A word-for-word copy of the line containing "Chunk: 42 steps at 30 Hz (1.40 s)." and every following line to the end of the data below is all the answer should hold.
*** Begin section ***
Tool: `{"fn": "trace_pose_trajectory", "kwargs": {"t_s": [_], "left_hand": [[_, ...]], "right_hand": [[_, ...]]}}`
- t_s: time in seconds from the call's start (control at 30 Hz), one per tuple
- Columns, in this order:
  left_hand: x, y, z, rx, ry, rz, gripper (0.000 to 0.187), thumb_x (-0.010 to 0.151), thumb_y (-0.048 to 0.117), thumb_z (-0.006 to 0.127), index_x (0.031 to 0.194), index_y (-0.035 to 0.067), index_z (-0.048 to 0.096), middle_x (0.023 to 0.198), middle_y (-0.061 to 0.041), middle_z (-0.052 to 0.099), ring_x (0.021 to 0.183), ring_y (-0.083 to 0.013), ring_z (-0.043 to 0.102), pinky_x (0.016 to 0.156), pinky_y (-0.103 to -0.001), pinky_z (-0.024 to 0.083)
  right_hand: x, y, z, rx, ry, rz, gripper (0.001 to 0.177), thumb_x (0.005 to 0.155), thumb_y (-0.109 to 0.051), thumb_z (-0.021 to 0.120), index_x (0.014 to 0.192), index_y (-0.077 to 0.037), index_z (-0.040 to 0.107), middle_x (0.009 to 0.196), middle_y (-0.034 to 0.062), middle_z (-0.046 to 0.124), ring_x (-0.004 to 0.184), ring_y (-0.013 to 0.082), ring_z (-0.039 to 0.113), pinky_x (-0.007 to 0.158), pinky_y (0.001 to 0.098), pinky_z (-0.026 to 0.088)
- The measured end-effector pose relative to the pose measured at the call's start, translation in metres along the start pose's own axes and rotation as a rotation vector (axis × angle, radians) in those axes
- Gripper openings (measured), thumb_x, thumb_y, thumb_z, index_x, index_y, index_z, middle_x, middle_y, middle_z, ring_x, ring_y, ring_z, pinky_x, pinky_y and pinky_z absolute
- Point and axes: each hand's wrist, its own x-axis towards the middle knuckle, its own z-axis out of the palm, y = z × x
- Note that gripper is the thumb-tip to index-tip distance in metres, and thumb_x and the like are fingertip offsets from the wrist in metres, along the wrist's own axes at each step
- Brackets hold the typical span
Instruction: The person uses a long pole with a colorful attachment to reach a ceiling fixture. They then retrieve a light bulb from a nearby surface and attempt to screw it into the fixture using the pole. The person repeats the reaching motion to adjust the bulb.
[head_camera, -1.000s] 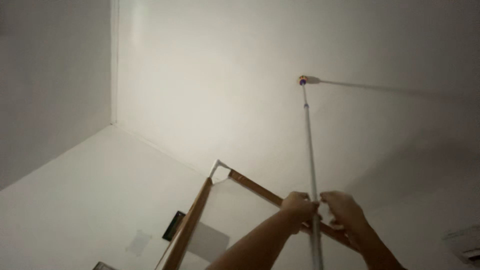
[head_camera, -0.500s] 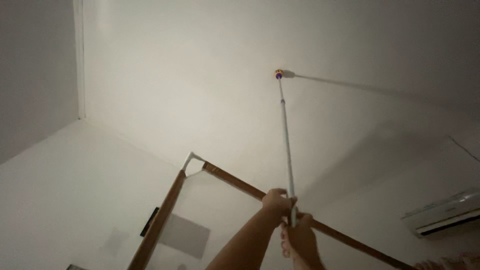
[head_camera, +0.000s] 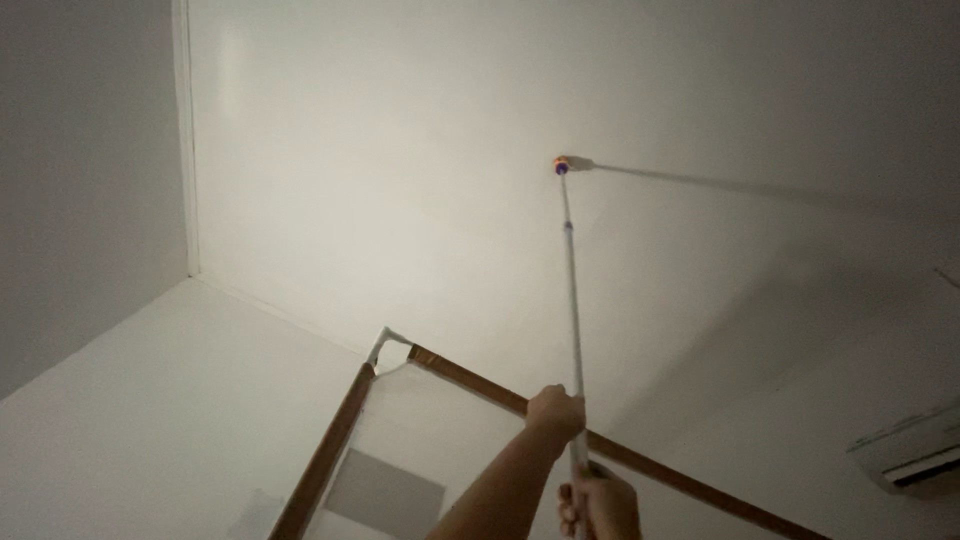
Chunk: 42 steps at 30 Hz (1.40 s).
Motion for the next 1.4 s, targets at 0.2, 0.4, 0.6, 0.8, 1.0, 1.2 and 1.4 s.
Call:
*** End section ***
[Answer to the exercise]:
Chunk: 42 steps at 30 Hz (1.40 s).
Motion for the next 1.4 s, targets at 0.2, 0.4, 0.6, 0.8, 1.0, 1.2 and 1.4 s.
Call:

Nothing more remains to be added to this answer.